(Saved data entries)

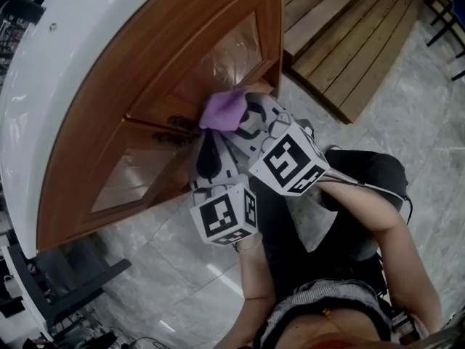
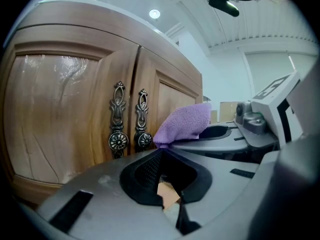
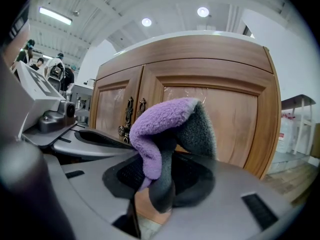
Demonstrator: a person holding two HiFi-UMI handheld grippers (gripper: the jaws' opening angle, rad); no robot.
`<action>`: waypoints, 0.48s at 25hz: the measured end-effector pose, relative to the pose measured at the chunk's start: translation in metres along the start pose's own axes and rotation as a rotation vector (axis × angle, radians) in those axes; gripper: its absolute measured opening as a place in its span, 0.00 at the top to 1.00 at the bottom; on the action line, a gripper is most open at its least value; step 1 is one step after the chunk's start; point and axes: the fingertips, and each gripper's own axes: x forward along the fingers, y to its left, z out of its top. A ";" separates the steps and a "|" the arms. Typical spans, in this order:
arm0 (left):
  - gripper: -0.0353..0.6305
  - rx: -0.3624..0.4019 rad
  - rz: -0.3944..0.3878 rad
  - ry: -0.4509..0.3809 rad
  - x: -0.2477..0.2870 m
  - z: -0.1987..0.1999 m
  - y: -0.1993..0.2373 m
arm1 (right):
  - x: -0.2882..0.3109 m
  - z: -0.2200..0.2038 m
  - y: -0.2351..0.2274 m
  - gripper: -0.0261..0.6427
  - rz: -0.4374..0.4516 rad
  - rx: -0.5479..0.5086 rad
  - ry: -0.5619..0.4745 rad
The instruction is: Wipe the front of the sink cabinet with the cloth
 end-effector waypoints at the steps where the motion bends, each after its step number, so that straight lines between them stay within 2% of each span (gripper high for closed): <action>1: 0.94 -0.002 0.004 -0.002 -0.001 0.001 0.000 | 0.000 0.001 0.000 0.69 0.005 0.008 -0.004; 3: 0.95 -0.006 0.014 -0.008 -0.001 0.002 0.001 | -0.001 0.002 0.000 0.69 0.019 0.014 -0.002; 8: 0.95 -0.011 0.054 0.004 -0.002 0.005 0.007 | -0.004 0.002 0.001 0.69 0.089 -0.081 0.067; 10: 0.95 0.029 0.090 0.039 -0.002 0.004 0.012 | 0.000 -0.003 0.000 0.69 0.101 -0.077 0.068; 12: 0.95 0.024 0.136 0.064 -0.003 0.004 0.015 | 0.008 -0.001 0.002 0.69 0.127 -0.043 0.056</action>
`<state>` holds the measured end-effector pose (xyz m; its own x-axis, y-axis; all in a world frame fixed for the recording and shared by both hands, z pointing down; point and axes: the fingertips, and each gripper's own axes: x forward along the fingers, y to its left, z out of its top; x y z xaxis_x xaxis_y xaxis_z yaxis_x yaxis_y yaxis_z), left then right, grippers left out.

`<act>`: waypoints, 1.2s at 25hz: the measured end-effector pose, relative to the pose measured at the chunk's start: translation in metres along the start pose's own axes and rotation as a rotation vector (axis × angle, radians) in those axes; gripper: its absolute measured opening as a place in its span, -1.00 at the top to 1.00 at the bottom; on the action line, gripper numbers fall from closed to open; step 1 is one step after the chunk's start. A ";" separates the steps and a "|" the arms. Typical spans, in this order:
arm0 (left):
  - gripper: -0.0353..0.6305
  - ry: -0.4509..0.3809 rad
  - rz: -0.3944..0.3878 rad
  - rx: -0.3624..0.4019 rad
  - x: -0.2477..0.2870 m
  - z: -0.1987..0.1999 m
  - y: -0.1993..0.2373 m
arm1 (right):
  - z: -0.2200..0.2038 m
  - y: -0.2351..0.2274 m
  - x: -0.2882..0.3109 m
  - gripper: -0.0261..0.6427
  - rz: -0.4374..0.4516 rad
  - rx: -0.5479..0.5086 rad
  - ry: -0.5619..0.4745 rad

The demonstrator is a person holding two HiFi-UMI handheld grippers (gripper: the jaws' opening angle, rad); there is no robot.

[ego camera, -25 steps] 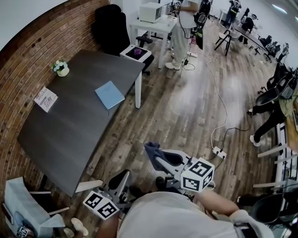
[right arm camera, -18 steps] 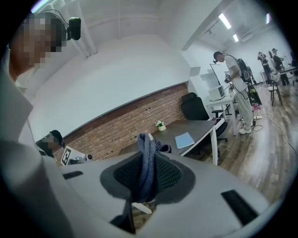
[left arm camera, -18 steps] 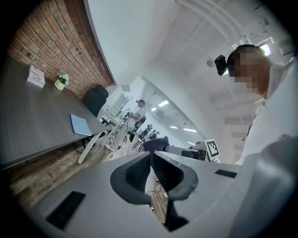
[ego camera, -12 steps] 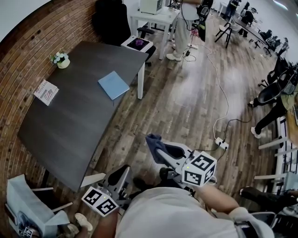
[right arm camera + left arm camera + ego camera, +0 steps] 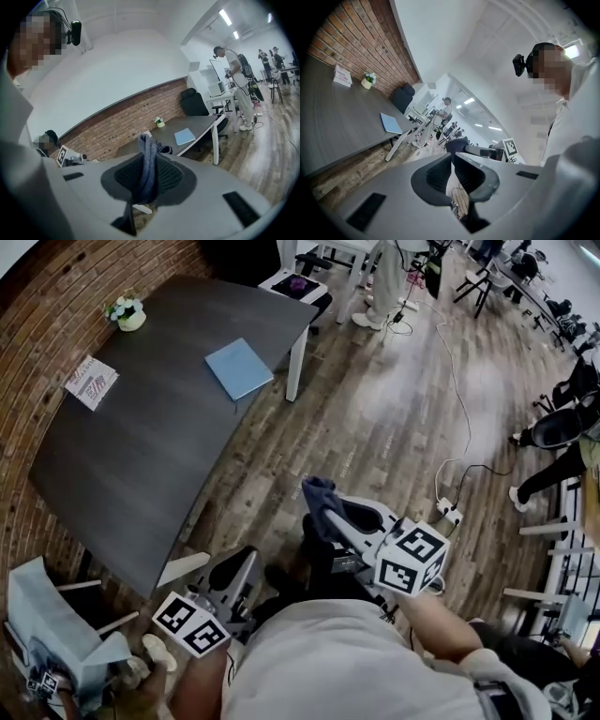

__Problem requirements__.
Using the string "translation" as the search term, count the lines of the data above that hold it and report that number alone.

__Output of the exercise__.
2